The Taskforce also considered specific issues including further detailed consideration of the retail and foodservice supply chain and the need to ensure that, against a backdrop of unprecedented cost rises, that domestic primary production and manufacturing remains viable and appropriate returns are passed fairly through the supply chain to help the survival of the whole sector. 

The Taskforce noted the efforts being made by retailers to keep prices as low as possible for shoppers during a cost of living crisis, however, there is a growing concern about the viability of the food supply chain in Scotland and our future production capacity.  The consumer interest, the economy and the retail sector all depend on a vibrant supply chain and so the Taskforce would encourage retailers to continue to ensure they get the right balance in supporting suppliers and protecting consumers as far as possible from increasing prices.

Also, the UK Government took "fair dealing" powers, in their Agriculture Act 2020, to regulate supply chains for agricultural products. So far, proposals have been brought forward in relation to using those powers in the dairy sector.  The UK Department for Environment, Food and Rural Affairs, DEFRA, has also indicated an intention to publish a pig supply chain consultation.

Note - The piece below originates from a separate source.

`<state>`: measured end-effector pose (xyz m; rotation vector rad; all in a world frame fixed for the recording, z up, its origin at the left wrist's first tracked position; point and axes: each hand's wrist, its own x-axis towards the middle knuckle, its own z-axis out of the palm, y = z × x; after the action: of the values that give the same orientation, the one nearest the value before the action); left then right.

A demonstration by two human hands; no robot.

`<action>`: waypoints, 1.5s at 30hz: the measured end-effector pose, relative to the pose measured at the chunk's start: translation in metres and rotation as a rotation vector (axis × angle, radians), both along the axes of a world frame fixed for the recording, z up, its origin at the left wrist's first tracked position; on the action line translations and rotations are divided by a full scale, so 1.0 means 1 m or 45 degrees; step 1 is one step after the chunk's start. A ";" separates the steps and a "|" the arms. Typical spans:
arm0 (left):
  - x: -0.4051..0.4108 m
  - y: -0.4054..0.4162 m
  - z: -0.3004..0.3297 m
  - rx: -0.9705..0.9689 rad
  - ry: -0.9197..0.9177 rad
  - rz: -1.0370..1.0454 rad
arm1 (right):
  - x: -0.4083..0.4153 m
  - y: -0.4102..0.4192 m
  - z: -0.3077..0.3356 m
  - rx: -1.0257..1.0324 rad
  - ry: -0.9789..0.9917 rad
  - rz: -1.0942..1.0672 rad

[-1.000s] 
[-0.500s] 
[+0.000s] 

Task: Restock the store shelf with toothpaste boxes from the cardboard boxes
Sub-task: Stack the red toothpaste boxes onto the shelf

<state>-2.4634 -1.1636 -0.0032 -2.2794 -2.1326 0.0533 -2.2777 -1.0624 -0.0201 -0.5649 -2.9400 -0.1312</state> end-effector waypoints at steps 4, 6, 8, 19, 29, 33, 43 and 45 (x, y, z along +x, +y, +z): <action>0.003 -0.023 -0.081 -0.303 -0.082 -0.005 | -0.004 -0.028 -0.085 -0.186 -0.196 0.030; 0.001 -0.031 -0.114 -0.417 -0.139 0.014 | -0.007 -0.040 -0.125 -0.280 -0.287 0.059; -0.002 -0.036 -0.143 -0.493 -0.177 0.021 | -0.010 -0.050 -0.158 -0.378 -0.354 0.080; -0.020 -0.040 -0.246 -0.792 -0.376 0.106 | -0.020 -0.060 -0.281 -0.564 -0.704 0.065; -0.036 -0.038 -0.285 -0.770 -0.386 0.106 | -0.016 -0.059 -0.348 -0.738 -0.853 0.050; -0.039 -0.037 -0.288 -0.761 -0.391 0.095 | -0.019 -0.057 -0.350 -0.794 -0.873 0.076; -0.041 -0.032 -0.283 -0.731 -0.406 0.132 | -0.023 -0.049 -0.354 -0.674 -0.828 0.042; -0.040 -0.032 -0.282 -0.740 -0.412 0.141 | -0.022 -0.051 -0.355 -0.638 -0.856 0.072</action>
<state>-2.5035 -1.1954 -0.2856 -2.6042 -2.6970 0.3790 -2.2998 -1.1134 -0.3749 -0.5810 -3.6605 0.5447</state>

The recommendations of the Group under this theme were shorter-term in focus.  These were that:

  • A single digital gateway should be created (building on existing business support platforms) to include available supports specific to the food and drink sector.  This could encourage, for example, a greater use by business of farm, sea, food and drink business review teams like Scottish Manufacturing Advisory Service, Farm Advisory Service and the enterprise agencies.  This, in turn, could help support businesses to manage volatility and risk and to make efficiencies and build their resilience to supply chain changes.
  • Industry leaders also plan to encourage businesses, within their membership, to think even more about their business models, costs/think about the market, consider their resilience and to direct them to the single digital gateway.
  • While recognising that pricing agreements between retailers and producers are commercially sensitive, and that the Scottish Government cannot intervene, the Scottish Government and Food Standards Scotland will seek to open engagement with the Groceries Code Adjudicator, in the first instance, and the Competition and Markets Authority.  The intention would be to ask them what scope they have to seek assurance and assess whether current behaviours in the food supply chain are working in the long-term interests of consumer choice, food security and retailers.  Such a review would provide important assurance to consumers and industry alike.
  • To encourage the UK Government also to look at how the "fair dealing" powers in their Agriculture Act 2020 powers, and which the Scottish Government supports, might be used more broadly to ensure fair treatment of agricultural producers.
  • That the Scottish Government and industry would continue to work together to support the sector recognising the ongoing global turbulence.  Consideration will be given to the Taskforce meeting perhaps two more times this year, in a monitoring capacity.  This would be to test in more detail – as necessary – issues that arise and also to monitor the delivery of agreed recommendations.